Moving my life in a direction where I could be possibly working in animation was certainly difficult. After all, the animation world is still in its beginning stages in Baltimore and good resources are sometimes hard to come by. So, finding my ‘in’ was no easy task and it still isn’t. Not only did it require a lot of technical training, but it also required that I try and figure out what I want to say through my work and if it’s even worth saying. There’s no online forum or book you can read that will allow you to look inward and pull out a unique voice. So, pulling away from art and trying to develop a sense of self apart from my work seemed to be an answer that seemed paradoxical to becoming a better artist.
Also, I’d say I’ve always had a looming performance anxiety when it comes to making art. But what artist doesn’t? It was really refreshing to see that all of my peers whose work I really admire were feeling the same way. In that, I feel like even though I’ve seen many tasks as insurmountable, I’m always proud of myself in some regard for seeing it through to the end.
Peter Foltz Art – what should we know? What do you guys do best? What sets you apart from the competition?

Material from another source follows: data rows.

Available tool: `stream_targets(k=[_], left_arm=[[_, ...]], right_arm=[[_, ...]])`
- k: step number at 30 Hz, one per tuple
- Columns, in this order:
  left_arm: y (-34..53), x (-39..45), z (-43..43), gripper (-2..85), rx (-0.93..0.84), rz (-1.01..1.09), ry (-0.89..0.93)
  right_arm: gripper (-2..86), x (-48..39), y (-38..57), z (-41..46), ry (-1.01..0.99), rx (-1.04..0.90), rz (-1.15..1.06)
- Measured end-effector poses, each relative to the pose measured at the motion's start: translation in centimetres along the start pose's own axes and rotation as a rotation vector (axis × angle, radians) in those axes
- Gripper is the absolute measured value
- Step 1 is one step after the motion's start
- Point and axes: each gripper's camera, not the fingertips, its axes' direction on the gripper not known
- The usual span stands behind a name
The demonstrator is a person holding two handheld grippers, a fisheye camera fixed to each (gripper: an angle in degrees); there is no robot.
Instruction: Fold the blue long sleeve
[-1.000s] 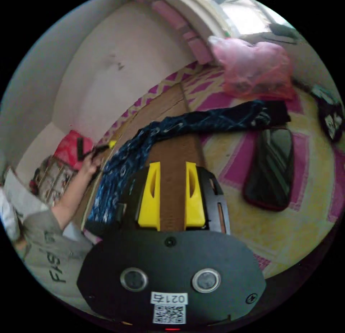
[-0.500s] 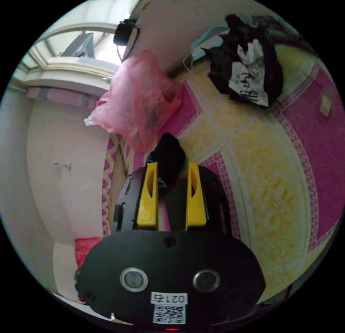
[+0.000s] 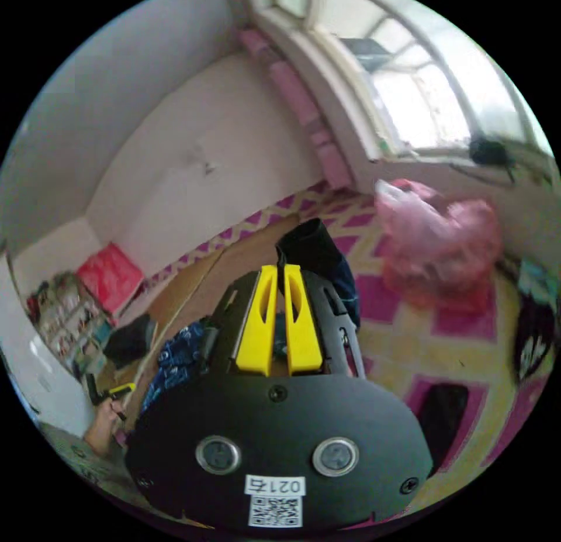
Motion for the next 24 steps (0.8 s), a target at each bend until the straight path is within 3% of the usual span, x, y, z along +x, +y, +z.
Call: stream_targets(k=[7,12,17,24], left_arm=[[6.1,-2.9,-5.2,-1.0,-0.009,-0.038,0.009],[10.7,-5.1,-9.4,-1.0,0.015,-0.095,0.016],[13.8,-7.1,-12.4,-1.0,0.018,-0.143,0.026],[17.1,-9.0,-16.0,-1.0,0.023,-0.175,0.024]], right_arm=[[0.4,-28.3,-0.8,11.1,-0.108,-0.183,-0.419],[0.1,-44.9,8.5,23.7,-0.144,-0.425,-0.658],[-0.2,-53.5,20.0,33.7,0.052,-0.578,-0.925],[0.1,-60.6,21.0,33.0,0.143,-0.409,-0.953]])
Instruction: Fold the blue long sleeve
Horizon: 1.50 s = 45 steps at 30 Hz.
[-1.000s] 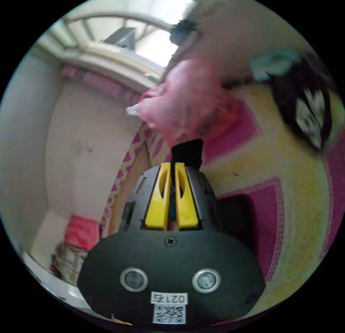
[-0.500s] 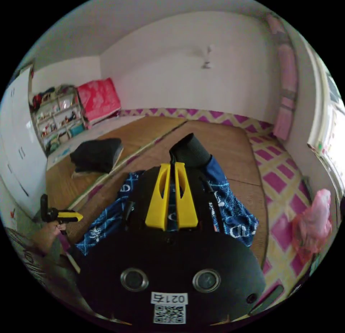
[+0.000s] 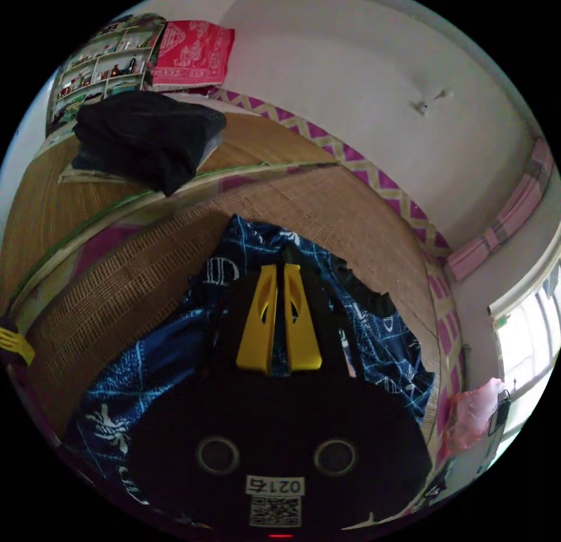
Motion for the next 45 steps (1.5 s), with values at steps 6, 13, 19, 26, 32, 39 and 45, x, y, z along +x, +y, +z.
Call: stream_targets(k=[6,13,19,26,32,39,45], left_arm=[[1.4,0.1,-1.7,-0.9,-0.013,-0.006,0.03],[4.0,2.0,-3.3,0.3,0.012,0.107,0.058],[6.3,4.3,-4.1,8.4,-0.052,0.145,0.054],[9.3,6.6,-4.3,11.8,-0.208,0.049,0.103],[12.5,8.0,-6.3,13.7,-0.221,0.013,0.174],[15.6,10.3,-9.3,11.7,-0.174,0.15,0.202],[18.2,14.9,-10.8,13.1,-0.152,0.655,-0.057]], right_arm=[[2.0,-3.3,-0.9,4.0,-0.093,-0.194,-0.058],[11.2,3.9,3.2,-2.9,-0.426,-0.085,0.085],[6.3,8.0,16.6,-14.0,-0.368,-0.054,0.073],[9.1,10.5,34.9,-22.9,-0.19,-0.187,0.344],[10.5,11.8,44.1,-26.4,-0.385,-0.198,0.638],[11.3,8.8,47.0,-30.0,-0.45,-0.059,0.532],[11.1,3.7,47.3,-32.8,-0.151,-0.071,-0.109]])
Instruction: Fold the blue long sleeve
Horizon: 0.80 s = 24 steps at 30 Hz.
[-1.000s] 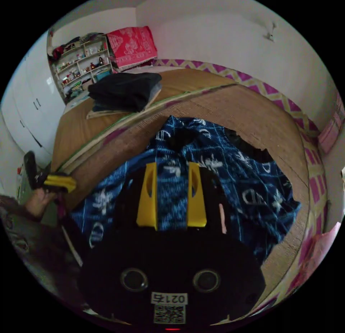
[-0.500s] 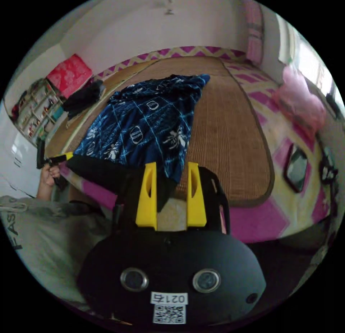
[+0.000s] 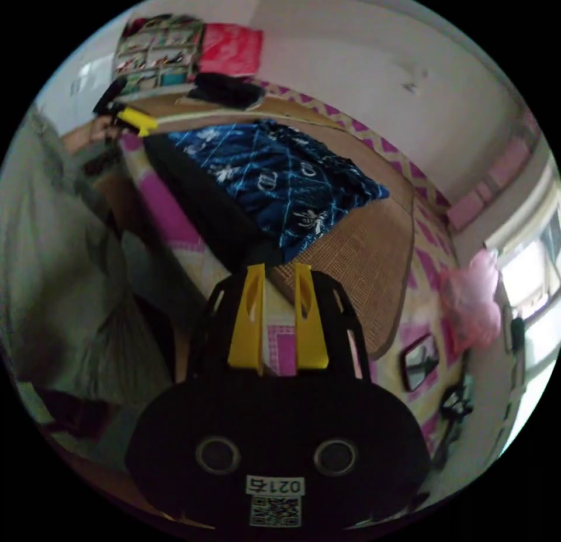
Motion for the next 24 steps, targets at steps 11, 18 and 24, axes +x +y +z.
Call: stream_targets(k=[11,18,24], left_arm=[[-0.8,4.7,2.3,13.5,-0.077,0.405,-0.058],[-3.2,4.7,3.8,13.8,-0.08,0.549,-0.002],[-5.0,2.9,4.6,13.9,-0.125,0.635,0.096]], right_arm=[[9.1,-5.9,-0.2,2.6,0.147,-0.056,-0.477],[7.3,-6.3,0.3,4.3,0.14,-0.046,-0.567],[6.6,-4.3,2.4,5.2,0.12,-0.036,-0.512]])
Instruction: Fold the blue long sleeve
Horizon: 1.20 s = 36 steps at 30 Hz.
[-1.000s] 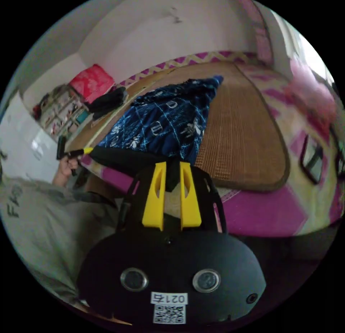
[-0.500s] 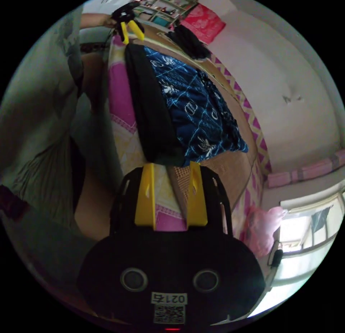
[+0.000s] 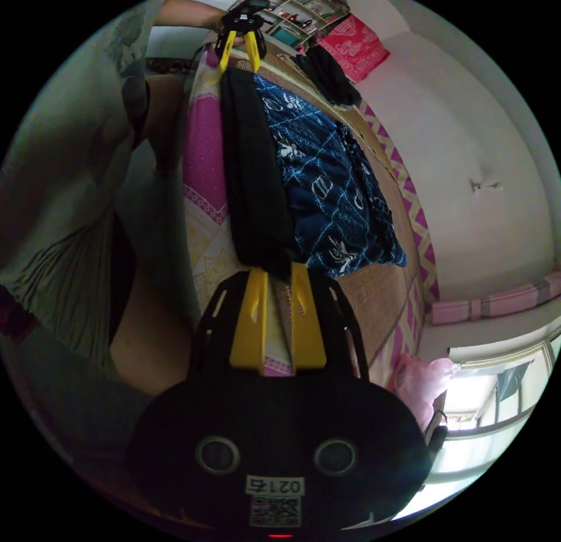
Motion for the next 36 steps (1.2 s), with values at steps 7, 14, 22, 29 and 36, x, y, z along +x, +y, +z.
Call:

I am not working at any particular company or venue as of yet. However, I am currently taking time to learn about my voice. I’ve been drawing on a lot of my love of film and history to try and figure out what I want to talk about through filmmaking and how to relate it to the times we find ourselves in today. How does going out into the woods to look for animals and bones relate to making animation? I’m not sure yet either but I want to bridge together those interests among others to create meaningful work that has depth. Whether it is making a picture book, talking about it on a podcast, or writing a short film, I’m only trying to find the most effective means to portray an idea. The prospect of taking a hiatus from school is a prospect at the moment to pursue work has also been challenging. I don’t know much about what this year looks like career-wise, but I’m trying to use the time in a way that I can look back on as a time when I developed as a person.
If you had to go back in time and start over, would you have done anything differently?
If I had to start over, I’d probably have spent more time cultivating other interests outside of drawing. The parts about my art that I like the most are the parts informed by my interest’s things like spirituality, theater, antiquing and American history. They add a ‘flavor’ to my work that I hope is in some way unique to me. I feel grateful for the experiences I had learning at a liberal arts college, but I wish I had known how formative that would be in my artistic development later on. Perhaps I would have paid more attention in environmental chemistry. When your career is in the arts, you have a lifetime to fully develop those skills once you’re in the working world, but I have never once heard of a person who said they wished they had spent more time drawing before they started their career.